The Chilcot Inquiry was established by Gordon Brown with the fairly mild remit to establish ‘lessons’ from the Iraq war, rather than ‘apportion blame.’ Much to its own surprise no doubt, it has shown more teeth than anyone expected, to the point when its investigations threaten the reputations – and the cash flow – of those responsible.

Today these noble statesmen have moved on. Bush now paints pictures of dogs and puppies, and makes donations to an organization that seeks to convert Jews into Christians. When he talks about Iraq at all it’s only to say that like Edith Piaf and Dick Cheney, he doesn’t regret anything.

Nor does his partner-in-crime, the Right Honorable Tony Blair, Peace Envoy and all-round money-making machine, who just gets richer and richer, and continues to urge on new wars with the same combination of bug-eyed fanaticism, pig ignorance and deference that once produced such sterling results in Iraq.

This week he picked up £150,000 for an hour-long speech in Dubai, whose subject, apparently, was something called ‘global affairs’. To paraphrase Churchill, never in the field of human history has one man earned so much from the deaths of so many.

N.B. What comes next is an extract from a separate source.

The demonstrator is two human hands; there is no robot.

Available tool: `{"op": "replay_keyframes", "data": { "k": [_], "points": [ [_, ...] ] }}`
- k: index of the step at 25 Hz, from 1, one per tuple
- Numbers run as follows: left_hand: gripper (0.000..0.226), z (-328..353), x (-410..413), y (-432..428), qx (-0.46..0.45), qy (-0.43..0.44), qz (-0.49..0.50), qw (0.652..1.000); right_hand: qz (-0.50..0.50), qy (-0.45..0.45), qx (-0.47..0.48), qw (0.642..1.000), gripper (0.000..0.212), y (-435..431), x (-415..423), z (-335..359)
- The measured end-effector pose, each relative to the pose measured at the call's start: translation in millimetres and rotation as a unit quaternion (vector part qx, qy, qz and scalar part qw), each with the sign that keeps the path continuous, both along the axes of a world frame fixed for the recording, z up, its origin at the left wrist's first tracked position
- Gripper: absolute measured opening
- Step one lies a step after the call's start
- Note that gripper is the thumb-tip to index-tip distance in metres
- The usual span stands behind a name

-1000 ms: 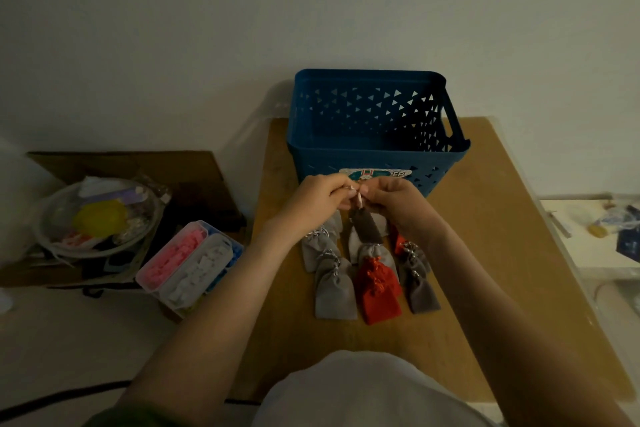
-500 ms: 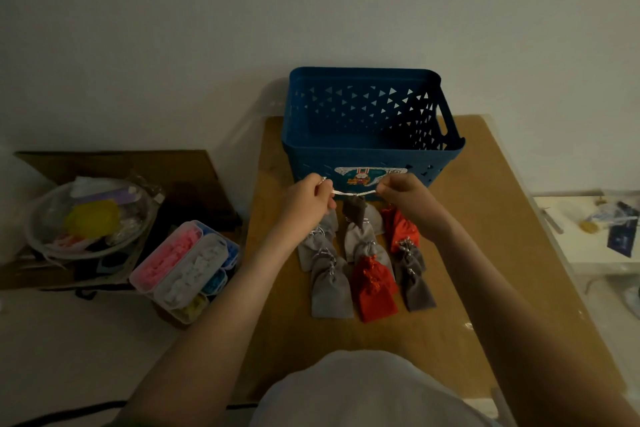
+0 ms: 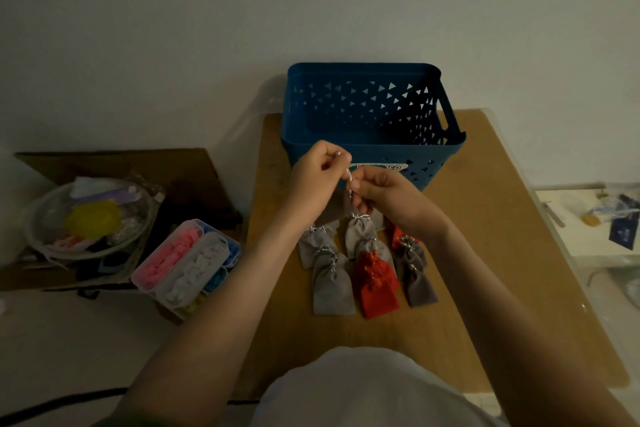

And people are still dying in the broken country and interminable battlefield that Iraq has become. Yesterday, 67 Shi’ite pilgrims were killed and 152 more wounded in sectarian attacks on the Ashura celebrations in Karbala.

This year, more than 6,000 people have died in Iraq – exactly ten years after it was ‘liberated’ and its society effectively destroyed by the madcap free market experiment, the incredibly botched occupation, the lies and manipulations, the death squads, the suicide bombers and all the other disastrous consequences of Operation Iraqi Freedom.

That matters, and should matter most of all in the countries that made it happen. Yet now we find that the inquiry established to ‘learn lessons’ from the war will not be able to know what the two men most responsible for this bloody debacle were saying to each other, or what Blair was saying – or not saying – to his cabinet.

If a democratic society cannot establish mechanisms to hold its elected officials to account over a war that amounts to one of the greatest foreign policy disasters in British history – a war that according to the Nuremberg process amounts to a war of aggression and the ‘supreme crime’ then it is not serious.

If such a society allows those responsible to cloak themselves in secrecy on spurious grounds of reasons of state that are designed to protect them from scrutiny – then such a democracy is essentially a simulacrum, an elite-managed spectacle, a Darren Brown magic trick that provides the illusion, but not the substance of public participation in the political process.

It means that democracy is a kind of theatre, in which the public is allowed to play a limited role, like the audience in Who Wants to Be a Millionaire or Strictly Come Dancing, and press a buzzer for this party or that party, but it cannot be privy to the backrooms where politicians and civil servants take decisions without consultation and without explanation.

That is why it matters that the US State Department and Whitehall are conniving to keep Bush and Blair’s machinations under wraps. One of the key individuals who is blocking the Chilcot Inquiry’s access to key documents is Sir Jeremy Heywood, the UK’s most senior civil servant, formerly private secretary to Tony Blair during the lead-up to the Iraq War.

To expect such a man to behave otherwise is a bit like expecting MacBeth to hold a public inquiry into the murder of King Duncan.

But Heywood should not be allowed to get away with it, and nor should the Coalition, which is also complicit in this cover-up. All of them clearly hope that Chilcot will just go ahead without these documents and produce some polite and-all-very British pseudo-criticism that Blair can agree to and no one will pay any attention to.

Then everyone will agree that lessons have been ‘learned’, when we won’t have learned anything at all. We shouldn’t let this happen. Because it isn’t just about them and it isn’t just about Iraq. It’s also about us.

Because if a government can get away with this, it can get away with anything.